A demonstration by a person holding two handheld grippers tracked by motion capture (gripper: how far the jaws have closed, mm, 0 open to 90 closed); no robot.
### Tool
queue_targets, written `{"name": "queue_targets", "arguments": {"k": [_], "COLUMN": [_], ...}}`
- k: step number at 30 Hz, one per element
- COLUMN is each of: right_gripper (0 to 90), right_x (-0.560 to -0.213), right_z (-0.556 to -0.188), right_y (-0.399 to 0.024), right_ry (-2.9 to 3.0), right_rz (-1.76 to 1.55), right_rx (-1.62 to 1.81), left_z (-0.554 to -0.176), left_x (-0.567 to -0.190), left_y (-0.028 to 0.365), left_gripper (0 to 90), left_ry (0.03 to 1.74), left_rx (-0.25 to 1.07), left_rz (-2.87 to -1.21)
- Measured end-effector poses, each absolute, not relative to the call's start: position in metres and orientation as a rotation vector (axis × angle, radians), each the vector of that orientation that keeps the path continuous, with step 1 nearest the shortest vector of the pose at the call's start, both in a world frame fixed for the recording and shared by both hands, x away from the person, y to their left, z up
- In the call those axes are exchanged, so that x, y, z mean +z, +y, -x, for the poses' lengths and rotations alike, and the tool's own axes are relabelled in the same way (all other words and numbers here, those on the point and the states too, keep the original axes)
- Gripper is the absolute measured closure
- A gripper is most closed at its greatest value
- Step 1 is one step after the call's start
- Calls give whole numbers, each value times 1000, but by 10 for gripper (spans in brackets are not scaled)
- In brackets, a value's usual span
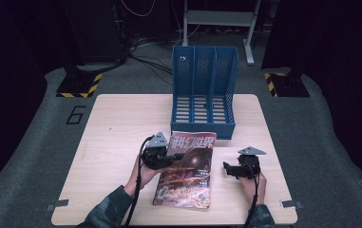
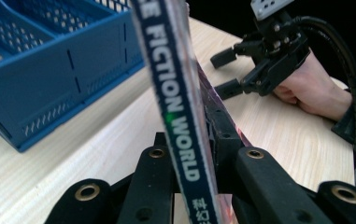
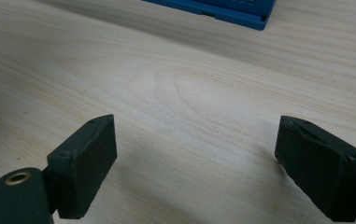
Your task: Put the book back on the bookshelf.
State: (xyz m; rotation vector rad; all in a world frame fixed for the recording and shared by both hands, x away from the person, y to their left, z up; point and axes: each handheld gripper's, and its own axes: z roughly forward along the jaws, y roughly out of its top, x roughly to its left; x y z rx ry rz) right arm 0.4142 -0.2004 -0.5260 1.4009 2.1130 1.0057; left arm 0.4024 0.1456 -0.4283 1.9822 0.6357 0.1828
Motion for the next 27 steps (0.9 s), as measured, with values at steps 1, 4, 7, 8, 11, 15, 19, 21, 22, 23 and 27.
{"name": "queue_targets", "arguments": {"k": [1, 4, 7, 8, 11, 15, 19, 21, 22, 23, 27], "right_gripper": [129, 139, 148, 150, 166, 198, 281, 346, 388, 422, 524], "right_x": [-525, -522, -515, -511, -503, -498, -500, -499, -497, -494, -485], "right_z": [-414, -412, -408, -406, -405, -406, -411, -410, -410, -409, -407], "right_y": [-201, -203, -201, -198, -184, -167, -150, -146, -145, -144, -145], "right_ry": [2115, 2135, 2163, 2173, 2246, 2316, 2414, 2429, 2422, 2413, 2379], "right_rz": [-1404, -1396, -1365, -1358, -1279, -1238, -1165, -1159, -1148, -1146, -1149], "right_rx": [1009, 1114, 1303, 1373, 1490, 1518, 1568, 1590, 1593, 1612, 1611], "left_z": [-402, -401, -401, -401, -402, -402, -401, -400, -400, -400, -401], "left_x": [-427, -423, -422, -422, -422, -421, -418, -417, -417, -416, -412], "left_y": [146, 147, 146, 146, 145, 145, 143, 143, 143, 142, 147], "left_gripper": [823, 831, 834, 834, 834, 834, 835, 834, 834, 834, 835], "left_ry": [628, 608, 603, 602, 602, 592, 578, 570, 570, 562, 570], "left_rx": [191, 191, 209, 211, 206, 206, 186, 191, 191, 190, 187], "left_rz": [-1978, -1972, -1962, -1961, -1960, -1954, -1938, -1940, -1940, -1943, -1918]}}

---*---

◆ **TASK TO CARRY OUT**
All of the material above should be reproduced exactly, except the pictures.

◆ **OUTPUT OF THE TASK**
A demonstration by a person holding two handheld grippers tracked by motion capture (gripper: how far the jaws have closed, mm, 0 open to 90 closed); no robot.
### Tool
queue_targets, written `{"name": "queue_targets", "arguments": {"k": [_], "COLUMN": [_], ...}}`
- k: step number at 30 Hz, one per element
- COLUMN is each of: right_gripper (0 to 90), right_x (-0.560 to -0.213), right_z (-0.556 to -0.188), right_y (-0.399 to 0.024), right_ry (-2.9 to 3.0), right_rz (-1.76 to 1.55), right_rx (-1.62 to 1.81), left_z (-0.554 to -0.176), left_x (-0.567 to -0.190), left_y (-0.028 to 0.365), left_gripper (0 to 90), left_ry (0.03 to 1.74), left_rx (-0.25 to 1.07), left_rz (-2.87 to -1.21)
- Measured end-effector poses, each absolute, not relative to the call's start: position in metres and orientation as a rotation vector (axis × angle, radians), each the vector of that orientation that keeps the path continuous, with step 1 nearest the shortest vector of the pose at the call's start, both in a world frame fixed for the recording and shared by both hands, x away from the person, y to their left, z up
- In the call those axes are exchanged, so that x, y, z mean +z, +y, -x, for the poses' lengths and rotations alike, and the tool's own axes are relabelled in the same way (all other words and numbers here, those on the point and the states too, keep the original axes)
- Gripper is the absolute measured closure
- A gripper is most closed at its greatest value
- Step 1 is one step after the call's start
- Calls give whole numbers, each value times 1000, but by 10 for gripper (spans in brackets are not scaled)
- In brackets, a value's usual span
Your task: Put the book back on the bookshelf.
State: (xyz m; rotation vector rad; all in a world frame fixed for the recording and shared by both hands, x away from the person, y to their left, z up; point and axes: each handheld gripper's, and its own axes: z roughly forward along the jaws, y roughly out of its top, x roughly to its left; x y z rx ry rz) right arm 0.4142 -0.2004 -0.5260 1.4009 2.1130 1.0057; left arm 0.4024 0.1456 -0.4283 1.9822 0.6357 0.1828
Motion for the next 27 steps (0.9 s), as measured, with values at steps 1, 4, 7, 8, 11, 15, 19, 21, 22, 23 and 27.
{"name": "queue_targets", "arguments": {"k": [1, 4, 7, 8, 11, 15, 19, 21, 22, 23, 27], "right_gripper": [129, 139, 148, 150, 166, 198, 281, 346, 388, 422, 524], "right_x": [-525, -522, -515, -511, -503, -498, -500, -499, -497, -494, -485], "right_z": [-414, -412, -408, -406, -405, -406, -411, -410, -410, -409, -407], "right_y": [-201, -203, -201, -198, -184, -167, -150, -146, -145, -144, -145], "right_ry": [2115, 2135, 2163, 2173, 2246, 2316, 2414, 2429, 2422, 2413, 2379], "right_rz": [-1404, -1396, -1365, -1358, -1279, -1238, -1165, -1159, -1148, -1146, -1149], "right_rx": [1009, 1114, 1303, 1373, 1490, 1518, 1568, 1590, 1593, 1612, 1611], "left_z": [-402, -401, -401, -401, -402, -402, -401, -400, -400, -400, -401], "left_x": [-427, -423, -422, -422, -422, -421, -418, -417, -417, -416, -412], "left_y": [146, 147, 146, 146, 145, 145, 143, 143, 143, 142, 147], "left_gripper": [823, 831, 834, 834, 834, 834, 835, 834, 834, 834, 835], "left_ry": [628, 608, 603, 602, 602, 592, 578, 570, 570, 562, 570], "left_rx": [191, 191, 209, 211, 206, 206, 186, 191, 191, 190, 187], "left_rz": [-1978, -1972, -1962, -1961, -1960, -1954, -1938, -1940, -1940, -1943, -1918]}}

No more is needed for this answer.